(Work instructions) The entries below are to be copied exactly, with every picture left out.
——
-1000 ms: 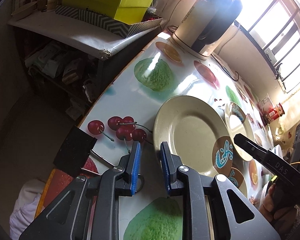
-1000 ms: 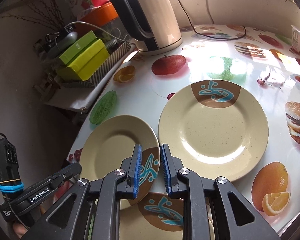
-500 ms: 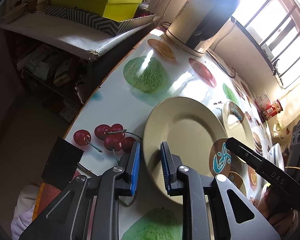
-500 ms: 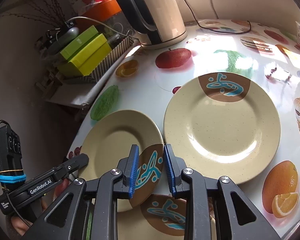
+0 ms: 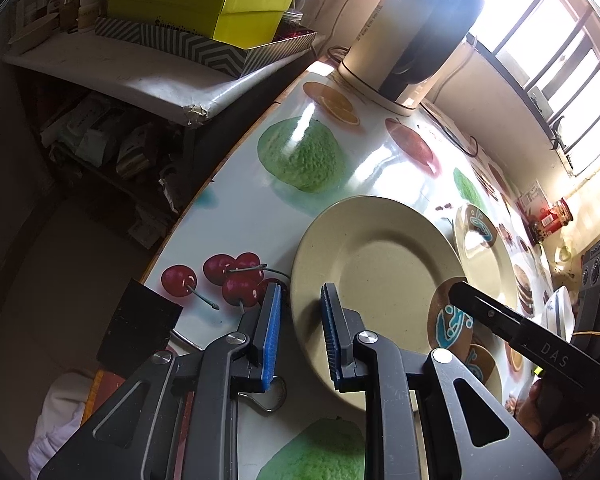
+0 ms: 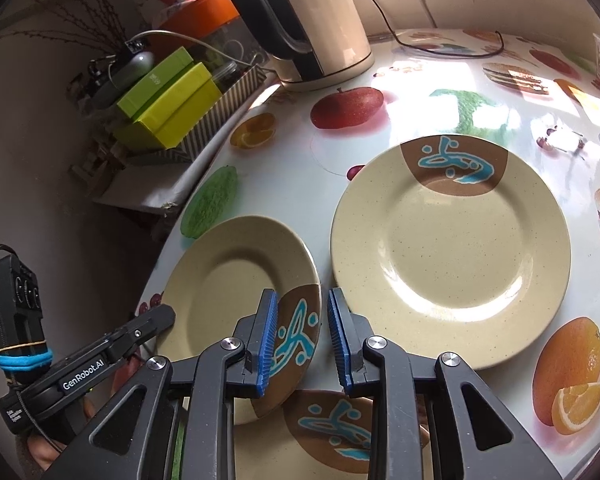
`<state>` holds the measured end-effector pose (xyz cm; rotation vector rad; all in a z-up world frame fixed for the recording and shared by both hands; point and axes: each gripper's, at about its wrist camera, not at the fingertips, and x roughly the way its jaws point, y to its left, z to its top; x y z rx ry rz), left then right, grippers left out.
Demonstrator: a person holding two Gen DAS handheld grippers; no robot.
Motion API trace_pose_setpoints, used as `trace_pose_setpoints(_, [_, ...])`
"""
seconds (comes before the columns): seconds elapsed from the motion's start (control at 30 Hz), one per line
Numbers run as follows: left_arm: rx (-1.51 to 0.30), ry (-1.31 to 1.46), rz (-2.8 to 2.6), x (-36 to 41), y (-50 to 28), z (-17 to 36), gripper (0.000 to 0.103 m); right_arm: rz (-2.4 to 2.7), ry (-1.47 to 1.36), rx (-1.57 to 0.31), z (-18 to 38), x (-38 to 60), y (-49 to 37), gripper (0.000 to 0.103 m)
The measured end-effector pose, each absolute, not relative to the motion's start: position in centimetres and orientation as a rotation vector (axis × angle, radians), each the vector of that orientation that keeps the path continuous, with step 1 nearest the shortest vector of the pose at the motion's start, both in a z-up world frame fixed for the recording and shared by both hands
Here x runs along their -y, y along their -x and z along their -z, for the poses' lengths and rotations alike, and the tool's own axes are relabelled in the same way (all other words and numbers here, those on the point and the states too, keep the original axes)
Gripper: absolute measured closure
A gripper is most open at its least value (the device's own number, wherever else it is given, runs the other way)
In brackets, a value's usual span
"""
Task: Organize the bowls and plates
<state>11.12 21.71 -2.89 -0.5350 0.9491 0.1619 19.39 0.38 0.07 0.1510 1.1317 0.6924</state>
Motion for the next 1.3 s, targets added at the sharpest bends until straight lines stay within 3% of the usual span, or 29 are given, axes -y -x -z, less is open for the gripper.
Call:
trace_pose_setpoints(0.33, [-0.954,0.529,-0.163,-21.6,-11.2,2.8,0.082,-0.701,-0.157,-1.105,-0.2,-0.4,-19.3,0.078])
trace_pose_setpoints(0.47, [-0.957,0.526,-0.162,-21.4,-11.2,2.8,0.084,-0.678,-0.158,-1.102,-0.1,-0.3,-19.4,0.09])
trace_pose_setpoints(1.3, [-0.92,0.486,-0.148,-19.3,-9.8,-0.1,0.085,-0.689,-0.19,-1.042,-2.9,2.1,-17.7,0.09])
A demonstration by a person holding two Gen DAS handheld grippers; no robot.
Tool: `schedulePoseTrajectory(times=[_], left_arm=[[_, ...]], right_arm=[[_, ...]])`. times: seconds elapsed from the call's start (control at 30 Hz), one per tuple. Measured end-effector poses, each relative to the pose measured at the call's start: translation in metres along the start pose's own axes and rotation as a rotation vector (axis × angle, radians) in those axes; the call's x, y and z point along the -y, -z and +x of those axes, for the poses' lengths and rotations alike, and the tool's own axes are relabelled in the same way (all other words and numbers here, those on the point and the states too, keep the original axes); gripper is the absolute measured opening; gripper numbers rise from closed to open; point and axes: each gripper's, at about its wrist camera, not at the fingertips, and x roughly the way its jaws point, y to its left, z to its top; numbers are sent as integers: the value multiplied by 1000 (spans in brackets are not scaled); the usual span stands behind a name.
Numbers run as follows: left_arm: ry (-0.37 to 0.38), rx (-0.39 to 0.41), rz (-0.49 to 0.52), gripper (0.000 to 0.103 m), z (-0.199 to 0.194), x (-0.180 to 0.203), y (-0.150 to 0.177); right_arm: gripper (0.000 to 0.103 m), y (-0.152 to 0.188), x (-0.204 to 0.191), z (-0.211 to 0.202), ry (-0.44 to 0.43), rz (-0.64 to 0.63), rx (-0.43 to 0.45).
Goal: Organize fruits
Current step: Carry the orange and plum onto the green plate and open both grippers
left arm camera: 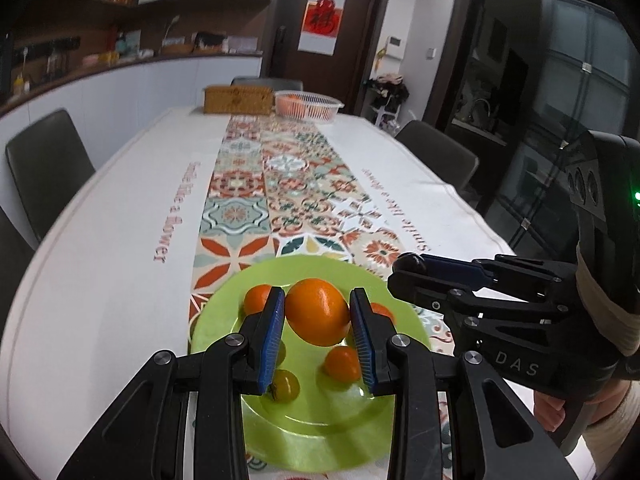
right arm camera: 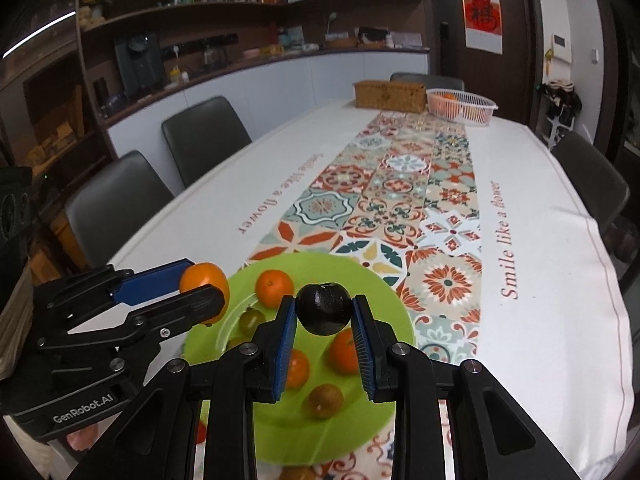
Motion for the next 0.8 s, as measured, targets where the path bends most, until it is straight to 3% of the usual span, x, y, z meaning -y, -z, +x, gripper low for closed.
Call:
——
(Exercise response)
-1000 ms: 
-1000 ms: 
-500 ms: 
-500 ms: 
+0 ms: 
+0 ms: 
`<state>` holds the measured end-effector pose (xyz cm; rotation vector rad; all in a z-up world frame fixed for the recording and shared by both hands; point and axes: each gripper's, at about its wrist camera, not at the fingertips, and x roughly the way its jaws point, y to its left, z to its top; x y z rx ry rz), left then right, grippers left out.
Demonstrator: a person holding two Gen DAS handheld grippers; no robot.
Motion API trace_pose_setpoints, used as `trace_pose_setpoints(_, [_, ...])`
"""
seconds (comes before the columns): seconds elapsed from the motion's start (control at 30 Hz), one per line
Numbers run as follows: left_arm: rx (-1.51 to 0.30), ry (-1.31 to 1.46), rz (-2.8 to 2.6), x (-36 to 41), y (-50 to 28), z (-17 to 36), gripper (0.000 to 0.103 m); right_arm: rz (-2.4 to 2.7), ry (-1.47 to 1.36), rx (-1.57 to 0.31), z (-18 to 38), x (-38 to 60), y (-49 to 37), gripper (0.000 to 0.103 m)
The measured end-effector pose, each absolute, not relative to the motion's start: position in centimetres and orientation as a rotation vector (axis × angle, radians), each the vector of that orientation that keeps the path continuous, with step 1 nearest the shortest vector of the pose at the motion's start, both in a z-up world frame fixed for the recording and shared by both hands
Here x runs along their -y, y along their -x and z along their -z, for the poses' lengths and rotations alike, and the tool's own axes are relabelled in the same way (all other words and numbers here, those on the point and the states too, keep the original axes)
Gripper: absolute measured closure
A gripper is most open at its least value (the device's own number, wherever else it is given, runs the other way)
In brackets, a value's usual span
"""
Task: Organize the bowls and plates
<state>11.12 21.71 -2.89 -0.5350 0.9491 0.1619 19.39 0.38 0.07 0.1510 1.1317 0.6924</state>
Motion for the next 1.3 s, targets added at the sharpest bends until straight lines stay within 3% of the usual span, or 29 are given, axes -y -x -z, less is open for the gripper.
Call:
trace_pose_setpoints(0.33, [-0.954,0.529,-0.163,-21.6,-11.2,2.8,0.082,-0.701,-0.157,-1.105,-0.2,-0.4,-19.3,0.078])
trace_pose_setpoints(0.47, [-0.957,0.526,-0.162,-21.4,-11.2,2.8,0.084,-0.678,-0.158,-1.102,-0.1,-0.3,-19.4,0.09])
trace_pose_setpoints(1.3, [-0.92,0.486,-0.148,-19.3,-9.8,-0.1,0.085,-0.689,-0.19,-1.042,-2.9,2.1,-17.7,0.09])
A demonstration by a person holding two Gen DAS handheld grippers; no robot.
Tool: `schedulePoseTrajectory(times=[_], left_arm=[[_, ...]], right_arm=[[_, ...]])`. times: seconds elapsed from the call's start (control at 30 Hz), one per tuple. Measured end-effector poses, each relative to the pose measured at the call's start: translation in metres along the start pose's own axes and rotation as a rotation vector (axis × angle, radians) in those axes; the call's x, y and z point along the -y, -z and +x of those axes, for the poses' lengths and rotations alike, and the tool's own axes are relabelled in the same way (all other words and numbers here, those on the point and the states too, keep the original axes); gripper is the absolute measured opening; gripper numbers rise from closed to open; point and axes: each gripper's, at about its wrist camera, not at the fingertips, and x roughly the way its jaws point, y to its left, z to its top; numbers are sent as integers: the value multiplied by 1000 (spans in brackets are not scaled); the usual span stands behind a name.
Numbers run as follows: left_arm: ry (-0.37 to 0.38), rx (-0.39 to 0.41), rz (-0.49 to 0.52), gripper (0.000 to 0.103 m), z (-0.199 to 0.194), x (-0.180 to 0.203), y (-0.150 to 0.177); right_arm: gripper (0.000 to 0.103 m), y (-0.152 to 0.188), x (-0.204 to 0.191), z (-0.211 to 0.202), ry (-0.44 to 0.43), rz (-0.64 to 0.63), rx (-0.43 to 0.45).
Goal: Organize fruits
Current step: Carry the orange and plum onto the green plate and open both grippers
left arm camera: 
right arm camera: 
Motion for the next 0.8 s, as measured, targets where the path bends most, until it is straight to 3% of the usual span, x, y, z meaning -y, -z, +x, gripper low for closed.
Call:

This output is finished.